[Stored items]

--- START ---

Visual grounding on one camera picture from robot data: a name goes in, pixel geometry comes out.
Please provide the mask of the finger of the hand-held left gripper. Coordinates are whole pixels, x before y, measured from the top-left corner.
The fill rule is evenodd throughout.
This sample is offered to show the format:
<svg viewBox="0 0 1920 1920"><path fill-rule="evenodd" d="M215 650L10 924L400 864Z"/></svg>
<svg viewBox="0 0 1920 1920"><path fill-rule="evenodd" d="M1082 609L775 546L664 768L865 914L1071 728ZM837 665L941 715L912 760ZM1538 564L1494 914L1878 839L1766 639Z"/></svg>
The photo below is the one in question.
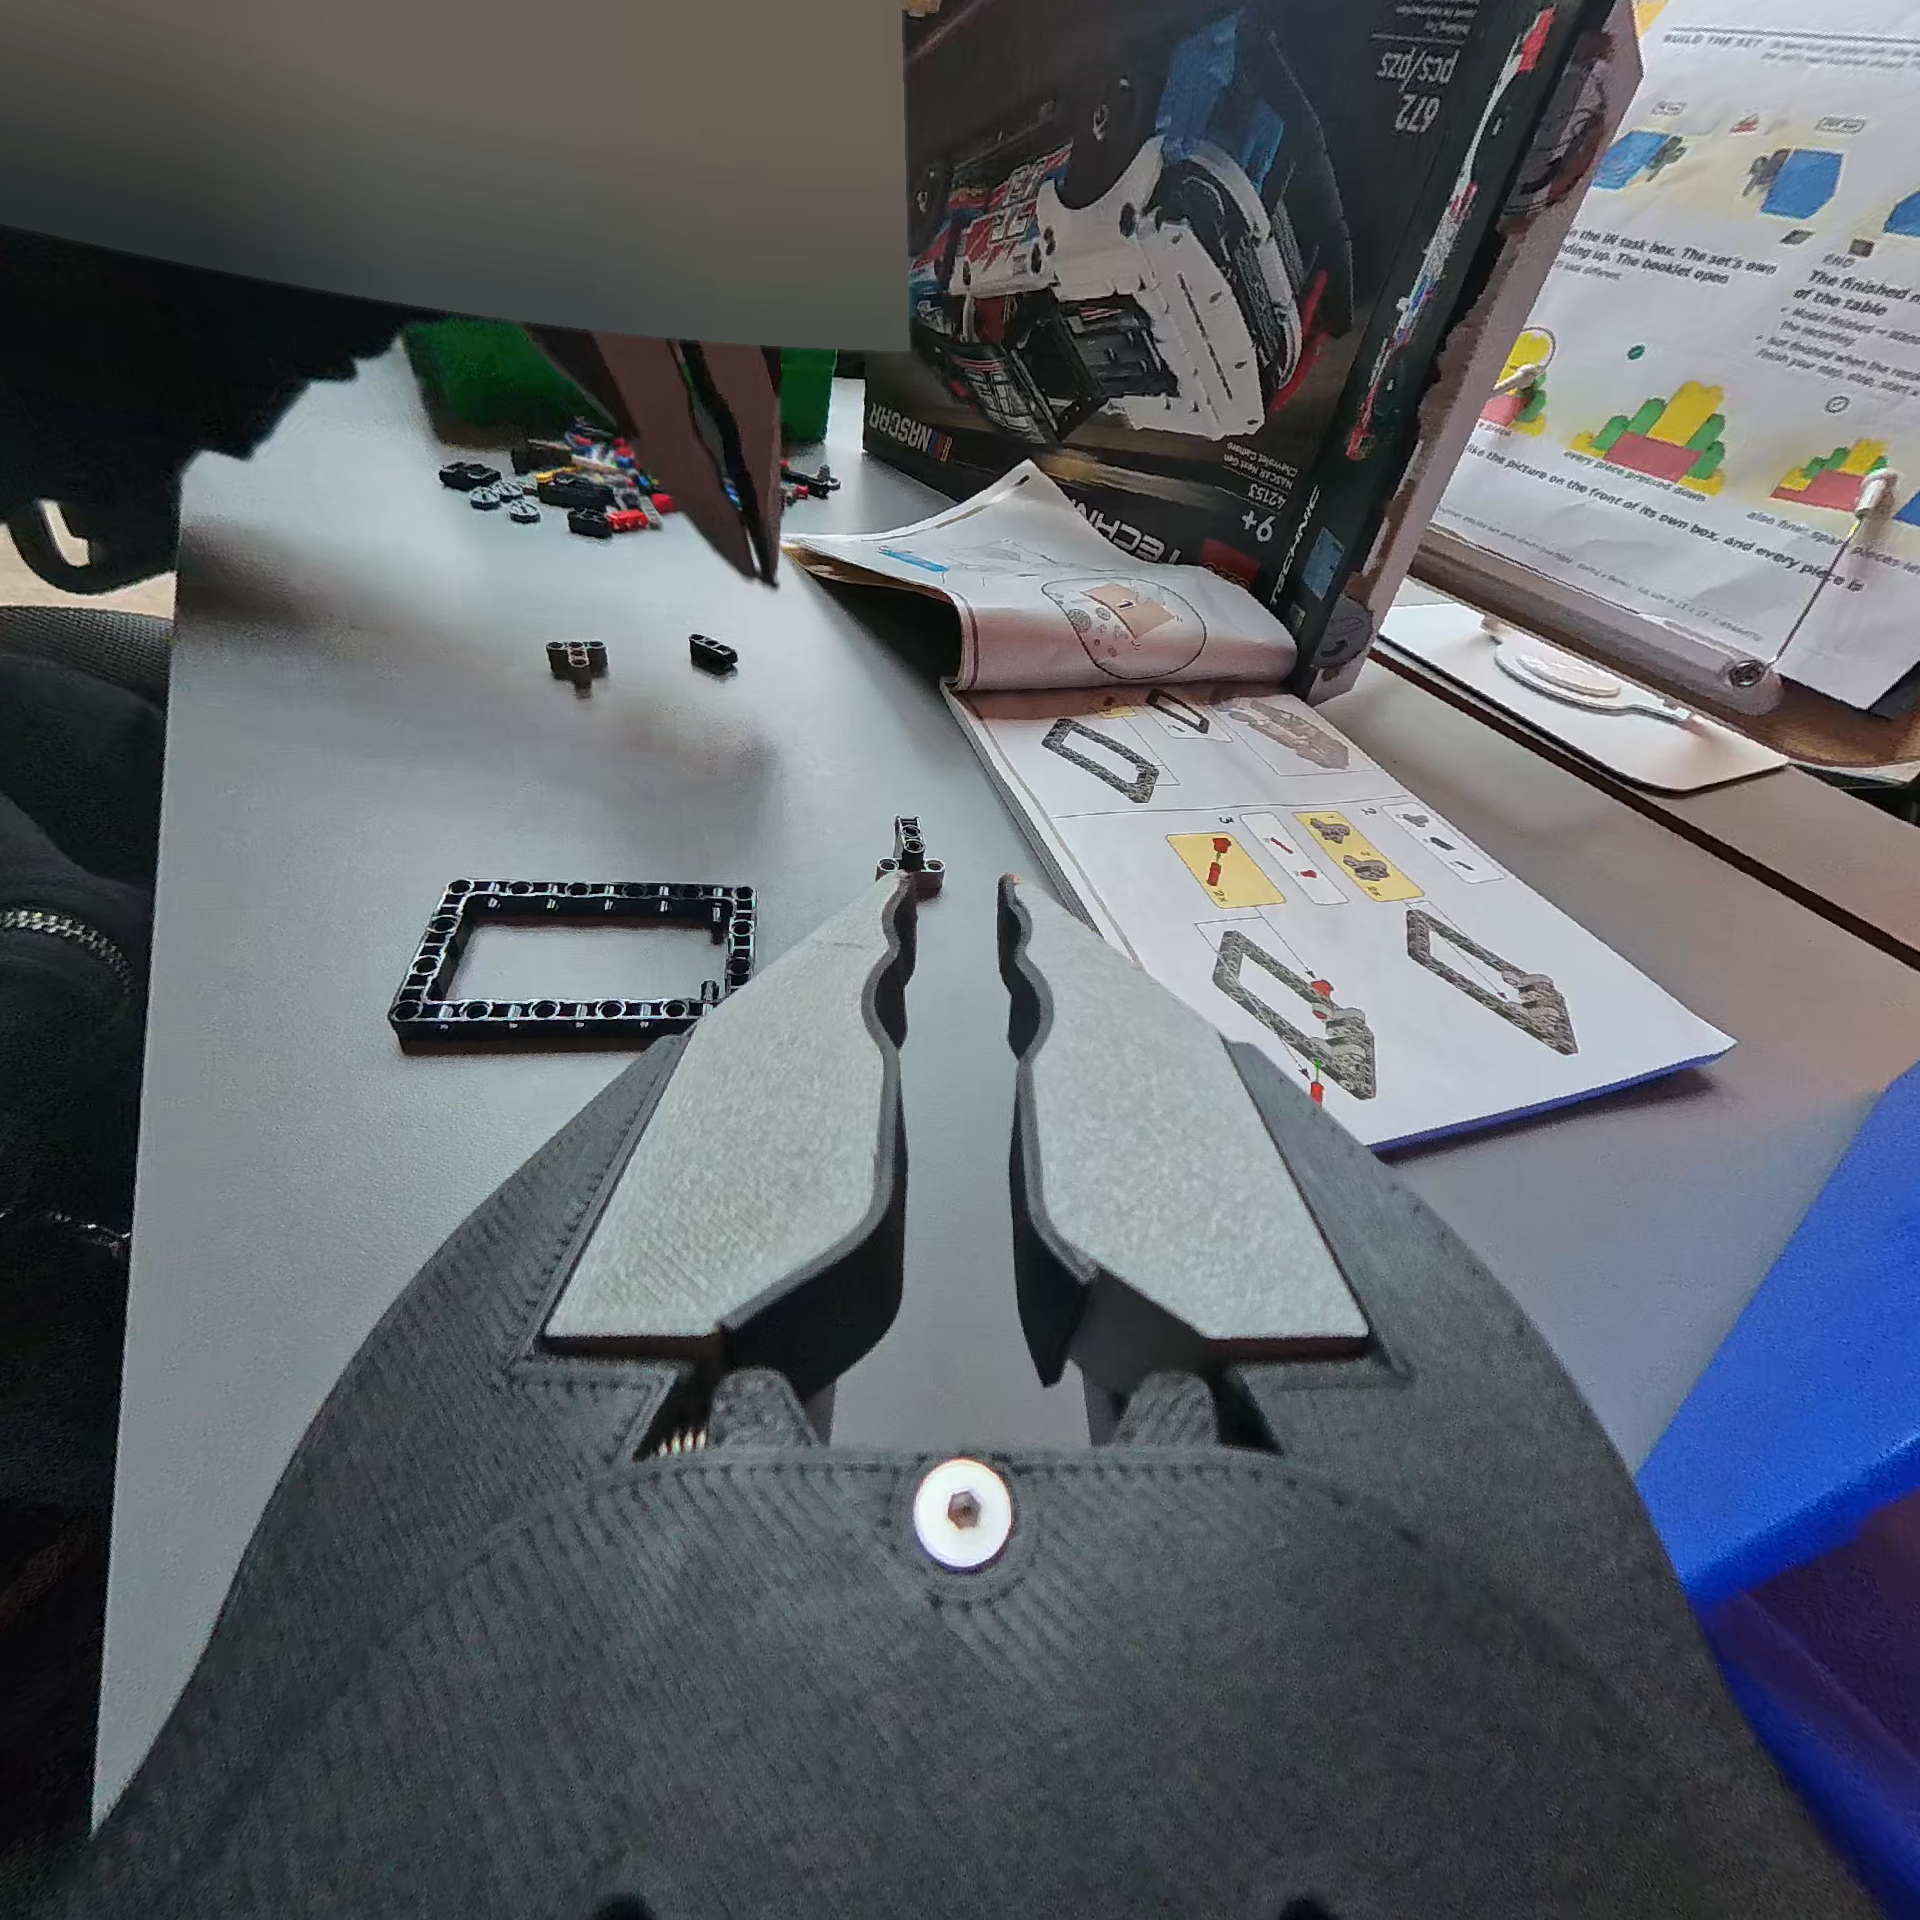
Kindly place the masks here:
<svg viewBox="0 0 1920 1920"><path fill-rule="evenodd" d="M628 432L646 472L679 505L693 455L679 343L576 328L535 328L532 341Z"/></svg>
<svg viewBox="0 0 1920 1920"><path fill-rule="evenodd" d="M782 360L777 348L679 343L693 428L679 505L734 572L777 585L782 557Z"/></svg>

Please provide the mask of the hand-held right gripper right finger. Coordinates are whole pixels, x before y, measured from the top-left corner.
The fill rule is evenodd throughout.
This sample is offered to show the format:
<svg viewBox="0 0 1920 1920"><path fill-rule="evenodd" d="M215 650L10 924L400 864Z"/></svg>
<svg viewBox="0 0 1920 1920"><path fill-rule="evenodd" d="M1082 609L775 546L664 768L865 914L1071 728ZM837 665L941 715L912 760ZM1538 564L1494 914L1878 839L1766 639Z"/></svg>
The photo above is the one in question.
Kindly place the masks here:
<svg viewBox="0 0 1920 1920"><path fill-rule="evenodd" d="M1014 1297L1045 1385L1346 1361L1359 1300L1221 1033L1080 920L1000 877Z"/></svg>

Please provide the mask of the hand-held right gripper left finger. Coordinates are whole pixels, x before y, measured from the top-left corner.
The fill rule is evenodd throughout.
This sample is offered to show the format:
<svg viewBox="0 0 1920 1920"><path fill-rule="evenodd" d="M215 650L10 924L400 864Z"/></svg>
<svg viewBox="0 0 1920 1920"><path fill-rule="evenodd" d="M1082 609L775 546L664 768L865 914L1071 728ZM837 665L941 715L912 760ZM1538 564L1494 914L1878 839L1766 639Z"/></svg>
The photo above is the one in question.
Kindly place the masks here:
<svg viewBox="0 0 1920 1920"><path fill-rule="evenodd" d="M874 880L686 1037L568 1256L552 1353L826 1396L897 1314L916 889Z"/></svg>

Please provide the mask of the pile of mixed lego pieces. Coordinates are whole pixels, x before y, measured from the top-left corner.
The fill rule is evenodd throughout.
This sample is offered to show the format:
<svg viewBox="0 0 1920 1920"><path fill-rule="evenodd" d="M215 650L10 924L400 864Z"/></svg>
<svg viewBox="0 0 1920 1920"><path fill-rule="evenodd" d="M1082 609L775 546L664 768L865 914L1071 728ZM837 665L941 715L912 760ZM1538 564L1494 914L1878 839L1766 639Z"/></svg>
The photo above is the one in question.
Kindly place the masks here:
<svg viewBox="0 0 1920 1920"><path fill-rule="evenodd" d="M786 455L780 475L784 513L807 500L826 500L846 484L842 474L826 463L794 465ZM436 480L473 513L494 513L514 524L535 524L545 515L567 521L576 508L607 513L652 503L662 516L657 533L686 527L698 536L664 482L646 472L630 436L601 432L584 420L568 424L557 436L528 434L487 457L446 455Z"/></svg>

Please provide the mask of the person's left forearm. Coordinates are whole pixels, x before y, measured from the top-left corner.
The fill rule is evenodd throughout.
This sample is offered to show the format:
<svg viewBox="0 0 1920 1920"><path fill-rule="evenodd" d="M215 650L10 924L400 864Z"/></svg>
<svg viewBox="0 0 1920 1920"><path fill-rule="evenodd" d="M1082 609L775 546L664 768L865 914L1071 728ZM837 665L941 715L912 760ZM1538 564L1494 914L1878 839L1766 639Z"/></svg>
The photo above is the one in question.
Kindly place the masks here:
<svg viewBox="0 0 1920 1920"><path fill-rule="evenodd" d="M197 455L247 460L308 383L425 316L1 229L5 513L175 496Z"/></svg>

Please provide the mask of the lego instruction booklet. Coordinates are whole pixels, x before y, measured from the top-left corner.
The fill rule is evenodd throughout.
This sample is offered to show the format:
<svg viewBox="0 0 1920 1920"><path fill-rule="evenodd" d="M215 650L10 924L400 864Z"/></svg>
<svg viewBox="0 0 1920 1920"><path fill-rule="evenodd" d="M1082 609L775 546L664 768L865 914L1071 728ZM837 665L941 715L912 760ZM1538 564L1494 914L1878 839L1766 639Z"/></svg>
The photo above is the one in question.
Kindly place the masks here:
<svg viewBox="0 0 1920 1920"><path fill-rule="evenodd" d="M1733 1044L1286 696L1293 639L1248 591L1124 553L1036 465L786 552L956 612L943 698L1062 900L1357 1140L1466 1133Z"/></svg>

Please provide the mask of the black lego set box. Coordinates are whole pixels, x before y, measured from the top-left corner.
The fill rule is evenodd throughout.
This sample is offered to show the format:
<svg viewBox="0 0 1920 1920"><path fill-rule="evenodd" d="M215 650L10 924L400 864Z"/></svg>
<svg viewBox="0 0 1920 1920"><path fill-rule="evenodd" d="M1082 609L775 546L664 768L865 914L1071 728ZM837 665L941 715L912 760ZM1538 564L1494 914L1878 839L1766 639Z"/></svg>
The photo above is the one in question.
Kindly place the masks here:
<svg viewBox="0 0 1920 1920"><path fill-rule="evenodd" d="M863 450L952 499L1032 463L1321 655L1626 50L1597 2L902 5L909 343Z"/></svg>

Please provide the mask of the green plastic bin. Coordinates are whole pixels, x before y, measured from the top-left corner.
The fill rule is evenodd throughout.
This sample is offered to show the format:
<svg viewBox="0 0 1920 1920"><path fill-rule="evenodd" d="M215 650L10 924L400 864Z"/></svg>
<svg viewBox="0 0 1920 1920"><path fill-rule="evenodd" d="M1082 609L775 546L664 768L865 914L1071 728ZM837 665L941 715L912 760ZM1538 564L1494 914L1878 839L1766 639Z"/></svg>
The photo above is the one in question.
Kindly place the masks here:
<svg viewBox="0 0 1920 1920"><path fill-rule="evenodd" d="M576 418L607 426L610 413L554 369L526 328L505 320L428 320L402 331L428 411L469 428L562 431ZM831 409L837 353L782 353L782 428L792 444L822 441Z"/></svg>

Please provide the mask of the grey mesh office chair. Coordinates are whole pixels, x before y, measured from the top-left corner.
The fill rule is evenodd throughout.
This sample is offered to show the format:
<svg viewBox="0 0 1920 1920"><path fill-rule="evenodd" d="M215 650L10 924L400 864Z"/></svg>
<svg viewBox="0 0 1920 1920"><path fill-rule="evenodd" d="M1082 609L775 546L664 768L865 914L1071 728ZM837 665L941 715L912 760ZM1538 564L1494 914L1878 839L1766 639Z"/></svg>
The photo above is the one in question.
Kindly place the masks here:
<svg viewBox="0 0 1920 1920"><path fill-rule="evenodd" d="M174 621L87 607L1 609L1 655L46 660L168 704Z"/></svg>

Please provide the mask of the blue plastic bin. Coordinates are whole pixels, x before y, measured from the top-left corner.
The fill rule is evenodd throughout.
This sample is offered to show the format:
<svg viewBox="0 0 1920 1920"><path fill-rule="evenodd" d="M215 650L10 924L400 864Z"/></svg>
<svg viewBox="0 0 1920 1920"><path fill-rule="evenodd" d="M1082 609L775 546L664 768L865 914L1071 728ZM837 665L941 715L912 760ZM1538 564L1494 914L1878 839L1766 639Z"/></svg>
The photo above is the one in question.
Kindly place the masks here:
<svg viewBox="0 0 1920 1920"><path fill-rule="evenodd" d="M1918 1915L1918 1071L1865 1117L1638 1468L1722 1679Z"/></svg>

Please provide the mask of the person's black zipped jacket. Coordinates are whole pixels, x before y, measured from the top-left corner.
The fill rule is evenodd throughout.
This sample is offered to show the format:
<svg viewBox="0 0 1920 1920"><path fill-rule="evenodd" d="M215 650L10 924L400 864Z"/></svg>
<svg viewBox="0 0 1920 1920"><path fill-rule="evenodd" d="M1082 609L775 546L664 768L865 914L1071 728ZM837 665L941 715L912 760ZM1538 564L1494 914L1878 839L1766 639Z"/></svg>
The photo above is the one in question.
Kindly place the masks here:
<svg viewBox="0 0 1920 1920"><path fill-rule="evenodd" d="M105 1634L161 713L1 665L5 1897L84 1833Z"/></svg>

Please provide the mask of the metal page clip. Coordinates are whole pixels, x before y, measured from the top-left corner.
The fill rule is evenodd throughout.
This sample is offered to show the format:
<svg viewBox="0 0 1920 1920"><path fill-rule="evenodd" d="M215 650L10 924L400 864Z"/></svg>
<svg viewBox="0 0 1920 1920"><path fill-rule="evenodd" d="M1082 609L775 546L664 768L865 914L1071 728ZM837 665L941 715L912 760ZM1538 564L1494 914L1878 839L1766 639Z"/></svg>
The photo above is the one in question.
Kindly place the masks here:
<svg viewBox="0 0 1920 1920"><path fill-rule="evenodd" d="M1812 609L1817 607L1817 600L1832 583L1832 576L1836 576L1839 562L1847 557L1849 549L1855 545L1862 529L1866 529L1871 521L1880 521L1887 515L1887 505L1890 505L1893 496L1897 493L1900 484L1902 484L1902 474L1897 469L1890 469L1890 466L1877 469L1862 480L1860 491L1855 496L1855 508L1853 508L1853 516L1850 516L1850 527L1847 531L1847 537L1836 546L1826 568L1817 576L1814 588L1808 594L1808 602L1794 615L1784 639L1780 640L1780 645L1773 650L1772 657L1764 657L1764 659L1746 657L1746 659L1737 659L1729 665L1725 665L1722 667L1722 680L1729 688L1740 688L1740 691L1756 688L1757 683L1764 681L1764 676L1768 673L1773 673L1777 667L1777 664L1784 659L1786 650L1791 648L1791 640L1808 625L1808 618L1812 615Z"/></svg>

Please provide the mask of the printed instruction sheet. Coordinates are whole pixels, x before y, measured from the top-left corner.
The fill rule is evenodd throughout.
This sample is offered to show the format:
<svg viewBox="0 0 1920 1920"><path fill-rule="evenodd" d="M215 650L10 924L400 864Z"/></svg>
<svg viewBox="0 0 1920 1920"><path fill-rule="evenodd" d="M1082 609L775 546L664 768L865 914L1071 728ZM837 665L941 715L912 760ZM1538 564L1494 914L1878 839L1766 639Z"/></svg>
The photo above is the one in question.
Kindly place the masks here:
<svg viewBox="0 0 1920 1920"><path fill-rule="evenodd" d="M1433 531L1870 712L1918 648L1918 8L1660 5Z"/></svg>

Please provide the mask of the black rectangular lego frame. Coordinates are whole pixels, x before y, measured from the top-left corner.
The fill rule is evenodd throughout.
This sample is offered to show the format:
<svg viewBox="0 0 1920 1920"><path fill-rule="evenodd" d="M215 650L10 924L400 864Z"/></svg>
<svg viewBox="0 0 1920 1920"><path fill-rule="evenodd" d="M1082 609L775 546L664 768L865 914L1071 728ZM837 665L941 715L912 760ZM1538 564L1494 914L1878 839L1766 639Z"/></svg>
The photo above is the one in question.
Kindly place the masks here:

--- END ---

**Task brief:**
I need the number of lines in the entries that include "gripper"; please give that number and nothing else.

**Task output:**
3